The symptoms associated with feline skin cancer on the nose may include a lump just under the skin, swelling, a sore on the nose, redness of the nose and itching of the nose. If your cat has any of these symptoms, consult your veterinarian for diagnosis and treatment. It is often difficult to determine if the cat is suffering from some type of infection or if cancer is present. Therefore, it is best to let the veterinarian examine the cat.

Diagnosis

In order to diagnose skin cancer in your cat, the veterinarian will perform a full physical evaluation and take a detailed history of your cat's health.

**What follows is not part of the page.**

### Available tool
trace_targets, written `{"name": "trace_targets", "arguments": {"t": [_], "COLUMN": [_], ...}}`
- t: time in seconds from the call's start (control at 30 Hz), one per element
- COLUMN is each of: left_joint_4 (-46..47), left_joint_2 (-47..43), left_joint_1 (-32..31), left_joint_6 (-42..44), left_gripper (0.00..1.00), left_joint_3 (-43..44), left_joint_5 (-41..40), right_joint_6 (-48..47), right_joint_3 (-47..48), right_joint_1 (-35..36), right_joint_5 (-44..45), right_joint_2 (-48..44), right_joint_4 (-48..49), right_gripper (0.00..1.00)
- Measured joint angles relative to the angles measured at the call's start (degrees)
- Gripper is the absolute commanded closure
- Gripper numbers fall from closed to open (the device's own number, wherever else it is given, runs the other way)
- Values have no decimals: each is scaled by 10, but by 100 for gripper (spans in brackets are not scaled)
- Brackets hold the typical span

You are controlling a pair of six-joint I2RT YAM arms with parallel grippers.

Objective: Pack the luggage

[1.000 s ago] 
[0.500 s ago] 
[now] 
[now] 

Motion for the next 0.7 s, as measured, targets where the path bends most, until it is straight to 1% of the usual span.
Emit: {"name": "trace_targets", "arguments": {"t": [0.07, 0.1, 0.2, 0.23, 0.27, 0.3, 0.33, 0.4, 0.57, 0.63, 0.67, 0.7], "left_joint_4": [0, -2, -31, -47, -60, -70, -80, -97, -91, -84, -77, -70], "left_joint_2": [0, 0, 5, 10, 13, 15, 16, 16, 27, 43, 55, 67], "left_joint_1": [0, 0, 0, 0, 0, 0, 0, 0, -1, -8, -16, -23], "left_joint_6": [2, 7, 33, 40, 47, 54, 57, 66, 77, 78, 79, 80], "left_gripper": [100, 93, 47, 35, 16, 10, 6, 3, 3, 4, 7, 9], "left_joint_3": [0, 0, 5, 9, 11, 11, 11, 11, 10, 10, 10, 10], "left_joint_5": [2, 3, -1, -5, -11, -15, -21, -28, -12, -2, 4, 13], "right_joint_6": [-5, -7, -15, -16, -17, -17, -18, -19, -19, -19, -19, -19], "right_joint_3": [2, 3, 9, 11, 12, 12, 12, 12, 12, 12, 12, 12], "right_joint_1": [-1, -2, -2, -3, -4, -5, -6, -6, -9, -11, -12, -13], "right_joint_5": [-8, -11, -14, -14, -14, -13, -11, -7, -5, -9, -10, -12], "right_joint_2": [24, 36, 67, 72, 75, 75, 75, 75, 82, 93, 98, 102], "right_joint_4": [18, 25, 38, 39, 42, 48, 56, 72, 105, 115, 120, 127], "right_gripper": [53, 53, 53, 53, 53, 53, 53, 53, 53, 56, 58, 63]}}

Diagnostic tests such as a CBC (complete blood count), a chest X-ray (to see if cancer has spread to the lungs), a lymph node examination and a biopsy may be necessary to confirm a diagnosis of cancer in your cat.

Treatment

According to Petplace.com, the treatment recommended for feline skin cancer on the nose may depend on the type of cancer that is present and the extent of the disease. Surgery may be performed if the cancer is confined to the nose to remove the tumour. This may be followed by radiation or chemotherapy to control the spread of the disease.